Objectif : Veiller au respect d’un accès égalitaire des hommes et des femmes à la formation professionnelle, également dans la mesure du possible, veiller à ce que le temps consacré à la formation puisse se concilier avec celui destiné à la parentalité, sans porter préjudice au bon fonctionnement des services.
Action permettant de l’atteindre : Tendre vers un équilibre entre la proportion d’hommes et de femmes bénéficiant des actions de formation et la proportion des hommes et des femmes dans les catégories considérées.
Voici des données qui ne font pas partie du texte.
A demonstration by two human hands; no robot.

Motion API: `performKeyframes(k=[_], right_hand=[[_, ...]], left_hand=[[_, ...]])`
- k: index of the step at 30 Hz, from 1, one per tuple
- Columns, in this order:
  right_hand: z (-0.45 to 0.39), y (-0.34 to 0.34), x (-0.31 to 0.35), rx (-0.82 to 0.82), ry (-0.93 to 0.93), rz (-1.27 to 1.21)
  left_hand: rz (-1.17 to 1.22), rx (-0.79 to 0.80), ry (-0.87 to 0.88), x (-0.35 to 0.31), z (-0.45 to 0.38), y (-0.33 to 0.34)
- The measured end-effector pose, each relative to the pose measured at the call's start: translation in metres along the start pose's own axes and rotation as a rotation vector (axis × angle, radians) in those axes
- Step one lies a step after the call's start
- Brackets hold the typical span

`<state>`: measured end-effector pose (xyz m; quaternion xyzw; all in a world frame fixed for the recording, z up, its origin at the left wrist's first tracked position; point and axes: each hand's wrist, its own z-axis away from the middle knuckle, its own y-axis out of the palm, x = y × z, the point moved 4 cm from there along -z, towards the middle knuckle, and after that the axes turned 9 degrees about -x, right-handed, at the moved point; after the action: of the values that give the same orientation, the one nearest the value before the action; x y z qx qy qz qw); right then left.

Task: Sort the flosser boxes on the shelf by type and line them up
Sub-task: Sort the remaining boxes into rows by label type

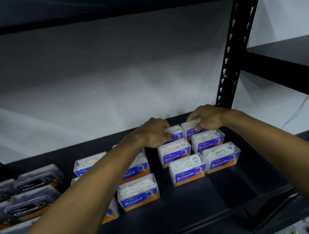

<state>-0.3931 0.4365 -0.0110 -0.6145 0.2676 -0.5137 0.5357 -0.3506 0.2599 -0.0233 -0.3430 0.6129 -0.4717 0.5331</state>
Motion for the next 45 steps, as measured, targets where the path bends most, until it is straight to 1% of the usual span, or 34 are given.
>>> performKeyframes(k=[10,15,17,20,22,24,27,29,32,34,40,45], right_hand=[[0.003,0.000,0.001,-0.002,-0.004,0.010],[0.006,-0.003,0.000,0.021,0.018,0.015],[0.012,-0.012,0.000,-0.047,0.005,0.016],[0.029,-0.026,-0.005,-0.228,0.005,0.018],[0.043,-0.028,-0.011,-0.285,0.061,0.035],[0.055,-0.023,-0.020,-0.246,0.160,0.004],[0.067,-0.013,-0.028,-0.171,0.288,-0.114],[0.071,-0.010,-0.028,-0.152,0.314,-0.119],[0.071,-0.005,-0.026,-0.142,0.301,-0.098],[0.069,-0.003,-0.025,-0.164,0.278,-0.087],[0.067,-0.002,-0.019,-0.254,0.203,-0.060],[0.062,0.002,-0.021,-0.299,0.200,-0.067]], left_hand=[[0.037,-0.001,-0.004,-0.003,-0.001,0.001],[0.000,-0.024,-0.012,-0.004,0.003,-0.002],[-0.076,-0.102,0.027,-0.006,0.010,-0.009],[-0.151,-0.206,0.130,-0.016,0.029,-0.021],[-0.159,-0.187,0.165,-0.022,0.043,-0.022],[-0.226,-0.126,0.178,-0.027,0.052,-0.020],[-0.355,-0.052,0.184,-0.029,0.053,-0.014],[-0.362,-0.009,0.162,-0.027,0.052,-0.010],[-0.339,0.020,0.149,-0.025,0.052,-0.002],[-0.341,-0.006,0.151,-0.027,0.052,0.000],[-0.412,-0.149,0.183,-0.035,0.050,0.001],[-0.426,-0.198,0.191,-0.040,0.051,0.003]])
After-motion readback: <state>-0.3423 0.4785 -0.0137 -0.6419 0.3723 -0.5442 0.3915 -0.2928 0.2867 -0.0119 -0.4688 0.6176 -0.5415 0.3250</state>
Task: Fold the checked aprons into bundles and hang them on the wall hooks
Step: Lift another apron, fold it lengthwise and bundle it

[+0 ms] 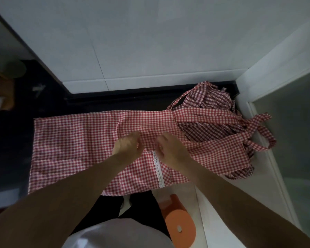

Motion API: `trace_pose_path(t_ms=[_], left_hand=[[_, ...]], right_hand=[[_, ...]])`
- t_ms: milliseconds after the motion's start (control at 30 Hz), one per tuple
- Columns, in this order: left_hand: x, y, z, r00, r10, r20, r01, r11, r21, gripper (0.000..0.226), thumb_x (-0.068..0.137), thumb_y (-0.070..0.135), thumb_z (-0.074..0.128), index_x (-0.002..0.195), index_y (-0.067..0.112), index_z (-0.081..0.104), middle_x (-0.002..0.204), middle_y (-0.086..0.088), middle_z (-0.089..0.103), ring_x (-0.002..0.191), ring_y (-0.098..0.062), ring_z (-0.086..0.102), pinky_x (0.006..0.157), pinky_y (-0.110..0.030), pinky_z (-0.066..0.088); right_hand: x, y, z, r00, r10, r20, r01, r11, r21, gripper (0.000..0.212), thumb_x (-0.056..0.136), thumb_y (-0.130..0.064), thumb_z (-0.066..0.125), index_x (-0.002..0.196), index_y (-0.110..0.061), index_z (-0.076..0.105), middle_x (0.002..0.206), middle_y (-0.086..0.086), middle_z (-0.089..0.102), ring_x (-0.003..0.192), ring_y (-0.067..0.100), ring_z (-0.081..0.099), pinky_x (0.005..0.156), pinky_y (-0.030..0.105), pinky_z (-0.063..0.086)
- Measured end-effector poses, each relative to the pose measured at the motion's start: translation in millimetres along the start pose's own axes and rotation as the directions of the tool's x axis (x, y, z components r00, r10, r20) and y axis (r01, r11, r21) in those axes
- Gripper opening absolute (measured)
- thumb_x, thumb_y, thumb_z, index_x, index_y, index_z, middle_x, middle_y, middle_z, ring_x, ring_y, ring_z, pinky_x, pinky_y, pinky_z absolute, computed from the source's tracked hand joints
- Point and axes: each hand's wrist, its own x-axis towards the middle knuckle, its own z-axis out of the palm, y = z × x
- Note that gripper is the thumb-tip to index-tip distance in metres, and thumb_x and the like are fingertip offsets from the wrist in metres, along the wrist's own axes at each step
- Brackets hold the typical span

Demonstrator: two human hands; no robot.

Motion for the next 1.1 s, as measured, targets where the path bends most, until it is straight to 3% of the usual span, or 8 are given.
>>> trace_pose_path(t_ms=[100,333,533,633,733,867,1000,1100], left_hand=[[-11,-6,1,0.961,-0.216,0.175,0.192,0.97,0.148,0.032,0.096,0.041,0.046,0.109,0.014,0.061,0.098,-0.01,0.07,0.092,-0.032,0.067,0.078,-0.037,0.051],[-40,-20,9,0.958,-0.135,0.252,0.081,0.974,0.212,0.038,0.099,0.044,0.041,0.11,0.014,0.062,0.107,-0.009,0.069,0.099,-0.029,0.065,0.084,-0.037,0.05],[-67,-8,14,0.865,-0.173,0.471,0.068,0.971,0.231,0.088,0.087,0.055,0.057,0.15,0.01,0.017,0.155,-0.012,0.024,0.143,-0.032,0.027,0.114,-0.05,0.031],[-85,-5,21,0.869,-0.19,0.457,0.054,0.954,0.295,0.107,0.075,0.064,0.068,0.149,0.014,0.009,0.153,-0.009,0.014,0.143,-0.031,0.017,0.115,-0.057,0.026],[-104,2,32,0.875,-0.239,0.421,0.09,0.935,0.343,0.118,0.07,0.064,0.072,0.152,0.016,0.003,0.154,-0.01,0.009,0.145,-0.032,0.012,0.115,-0.059,0.022],[-113,23,39,0.913,-0.315,0.259,0.231,0.923,0.308,0.09,0.082,0.047,0.068,0.149,0.015,0.017,0.149,-0.009,0.024,0.139,-0.03,0.024,0.113,-0.053,0.029],[-109,24,31,0.915,-0.38,0.135,0.354,0.917,0.186,0.051,0.093,0.013,0.053,0.141,0.013,0.037,0.142,-0.008,0.046,0.131,-0.028,0.04,0.109,-0.042,0.036],[-104,17,20,0.906,-0.415,0.085,0.399,0.903,0.158,0.045,0.091,0.003,0.051,0.134,0.016,0.048,0.126,-0.01,0.061,0.117,-0.029,0.057,0.098,-0.039,0.046]], right_hand=[[-31,-12,19,0.967,-0.057,0.249,0.031,0.994,0.108,0.026,0.093,-0.032,0.064,0.113,-0.016,0.06,0.113,0.0,0.058,0.079,0.01,0.054,0.071,0.036,0.056],[-85,1,64,0.973,-0.011,0.231,0.056,0.981,-0.186,0.088,0.06,-0.064,0.08,0.132,-0.026,0.045,0.139,-0.002,0.041,0.124,0.025,0.043,0.099,0.051,0.043],[-91,-21,81,0.998,0.067,0.011,-0.062,0.962,-0.265,0.068,0.064,-0.031,0.081,0.126,-0.021,0.053,0.134,0.005,0.052,0.121,0.03,0.052,0.1,0.056,0.047],[-88,-23,77,0.991,0.124,0.052,-0.109,0.968,-0.225,0.076,0.056,-0.031,0.088,0.124,-0.02,0.056,0.128,0.007,0.057,0.119,0.032,0.055,0.101,0.055,0.047],[-78,-22,66,0.988,0.153,0.002,-0.152,0.982,-0.111,0.045,0.077,-0.035,0.065,0.117,-0.015,0.062,0.116,0.006,0.063,0.108,0.029,0.06,0.095,0.047,0.048],[-65,-21,51,0.974,0.222,-0.048,-0.216,0.972,0.096,0.043,0.088,-0.036,0.037,0.11,-0.009,0.064,0.093,0.007,0.069,0.079,0.025,0.065,0.069,0.037,0.053],[-68,-17,47,0.981,0.161,-0.107,-0.145,0.979,0.145,0.029,0.089,-0.033,0.049,0.1,-0.011,0.063,0.081,0.005,0.066,0.068,0.022,0.061,0.059,0.033,0.042],[-70,-15,46,0.997,0.023,-0.076,-0.018,0.998,0.056,0.033,0.084,-0.035,0.07,0.108,-0.012,0.064,0.098,0.004,0.069,0.087,0.021,0.063,0.073,0.035,0.048]])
Favoriser l’organisation des stages de formation au plus près du lieu de travail et dans la mesure du possible hors mercredi, en périodes de vacances scolaires et nécessitant un départ le dimanche soir.
Indicateur chiffré : Afin de suivre l’amélioration de la place des femmes dans l’encadrement, la Direction suivra la proportion de femmes ayant bénéficié des actions de formation professionnelle / proportion des femmes dans l’effectif, présentée chaque année dans le bilan du plan de formation.
ARTICLE 4 : ENTREE EN VIGUEUR ET SUIVI
ARTICLE 4.1 DUREE
Le présent accord est conclu pour une durée déterminée de 36 mois glissants, soit du 1er novembre 2024 au 31 octobre 2027. A cette dernière date, il cessera automatiquement de produire effet.
Le présent accord, conformément à l’article L.2242-12 du Code du travail, sera renégocié à l’issue des 36 mois. Les indicateurs prévus au présent accord seront présentés chaque année lors des NAO.
Le présent accord est soumis à l’approbation de l’ensemble des organisations syndicales représentatives.
ARTICLE 4.2 REVISION DE L’ACCORD Le présent accord pourra être révisé à tout moment pendant la période d’application, par le biais d’un avenant. Les organisations syndicales de salariés habilitées à engager la procédure de révision sont déterminées conformément aux dispositions de l’article L. 2261-7-1 du code du Travail. La demande d’engagement de la procédure de révision est formulée par lettre recommandée avec accusé de réception ou remise en main propre contre décharge à l’employeur et à chaque organisation habilitée à négocier l’avenant de révision. À la demande de révision sont jointes les modifications que son auteur souhaite apporter au présent accord. L’invitation à négocier l’avenant de révision est adressée par l’employeur aux organisations syndicales représentatives dans un délai de deux mois à compter de la notification la plus tardive des demandes d’engagement de la procédure de révision. Les conditions de validité de l’avenant de révision obéissent aux conditions posées par l’article L. 2232-12 du code du Travail. ARTICLE 4.3 PUBLICITE ET DEPOT DE L’ACCORD
Conformément aux articles D. 2231-2, D. 2231-4 et L. 2231-5-1 du code du Travail, le présent accord est déposé sur la plateforme de téléprocédure du ministère du travail et du greffe du Conseil de Prud’hommes territorialement compétent. Le présent accord sera mis à disposition des salariés auprès du service du personnel.
Le présent accord sera notifié à chacune des organisations syndicales représentatives Enfin, il fera l’objet d’un affichage aux emplacements réservés à la communication avec le personnel.
Mention de cet accord figurera sur le tableau d’affichage de la direction et une copie sera remise aux représentants du personnel.
Fait à Cholet, le 08/11/2024 en 2 exemplaires originaux.